With the promise of being a big adventure on a deserted island, Ys VIII certainly delivers. Making one island somehow feel like a large world of its own, Ys VIII encouraged me to explore the many inches of its island thanks to its story and its great mechanics that help with exploring that slowly revealed more of this island as I played. But there’s more than just exploring an island to Ys VIII, with the adventurous spirit of its protagonist and the mysterious island making the story bigger than its initial premise and its well-paced reveal made this adventure intriguing throughout its six chapters, with more things to dive into post-game.
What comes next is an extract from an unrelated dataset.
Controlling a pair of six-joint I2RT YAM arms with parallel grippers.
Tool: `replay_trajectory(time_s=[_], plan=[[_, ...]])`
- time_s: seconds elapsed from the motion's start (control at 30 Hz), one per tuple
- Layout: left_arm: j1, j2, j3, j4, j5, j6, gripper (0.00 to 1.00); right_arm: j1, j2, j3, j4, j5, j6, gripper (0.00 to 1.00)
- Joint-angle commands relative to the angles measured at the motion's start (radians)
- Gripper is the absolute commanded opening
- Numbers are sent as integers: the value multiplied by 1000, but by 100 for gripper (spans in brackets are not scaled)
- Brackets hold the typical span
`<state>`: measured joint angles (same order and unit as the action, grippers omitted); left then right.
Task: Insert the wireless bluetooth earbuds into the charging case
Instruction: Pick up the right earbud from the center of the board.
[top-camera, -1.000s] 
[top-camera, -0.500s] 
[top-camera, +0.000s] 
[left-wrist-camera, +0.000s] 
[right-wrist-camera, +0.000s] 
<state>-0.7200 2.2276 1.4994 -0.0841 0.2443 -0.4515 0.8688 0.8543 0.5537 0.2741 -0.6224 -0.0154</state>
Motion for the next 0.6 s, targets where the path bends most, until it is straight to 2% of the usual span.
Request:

In this rich island world, Ys VIII captures the spirit of adventure well, and its mysterious world with plenty to see and explore with its smooth gameplay makes it a fantastic fit on Nintendo Switch.


Ys VIII revolves around the series’ protagonist and adventurer Adol Christin who finds himself aboard a ship called the Lombardia that leads him to his next adventure in an unexpected way. The ship is attacked by a sea monster and he finds himself washed ashore on the Isle of Seiren, an uninhabited island full of monsters and undiscovered history, but also with no way back home in sight, so Adol and other castaways from the Lombardia form a settlement called Castaway Village and set out to find other castaways and a way off the cursed island. The shipwrecked on a deserted island premise is mixed with an extra twist where Adol finds himself having dreams that involve him experiencing the life of a blue-haired girl he’s never met, adding to the mystery of this island. As its six chapters progress, Ys VIII’s story reveals the mysteries of its island at a good pace and goes beyond its initial premise as Adol and his friends discover the secrets hiding on the Isle of Seiren.

Aside from discovering its mysteries, as an unknown island with ship inhabitants needing to be found, a big part of Ys VIII is exploring this massive island to find them. This search isn’t so simple though, with it being full of all sorts of barriers and different ways to traverse it, and despite a lot of it looking fairly similar since water and overgrown trees and plants are the general visual aesthetic of the island, the way Adol and friends can travel through the island is what makes it more engaging. It starts off with regular running and jumping exploration, but the game slowly opens up as it gives you abilities such as being able to climb vines or walk across swam water to get to new places and seeing things each chapter that I couldn’t get to and then gaining the ability to get there a few chapters later gave many of these areas reasons to come back to them and its multi-leveled areas and secret paths made this island feel as big and mysterious as it’s described.
On top of using its exploration mechanics to unlock new areas, even more can be found and used on the island as you find more castaways from The Lombardia. With some obstacles around the island requiring a certain crew size to be strong enough to push away big boulders and other things blocking off places, finding castaways adds both to the game's story and aids you on your journey. New castaways also help expand Castaway Village, adding new features based on each castaway’s skills, like finding a blacksmith castaway meaning you can develop your weapons or finding a tailor meaning you can get new clothes and armour, and being able to interact with the people working on the island really made it feel like a community, with the group constantly working together in raids or chiming in during story moments making each member feel like a valuable new member of Castaway Village. Adding new mechanics in this well felt great both story and gameplay wise and I’m already looking forward to going back to find any that I missed and trying the mechanics they have to offer.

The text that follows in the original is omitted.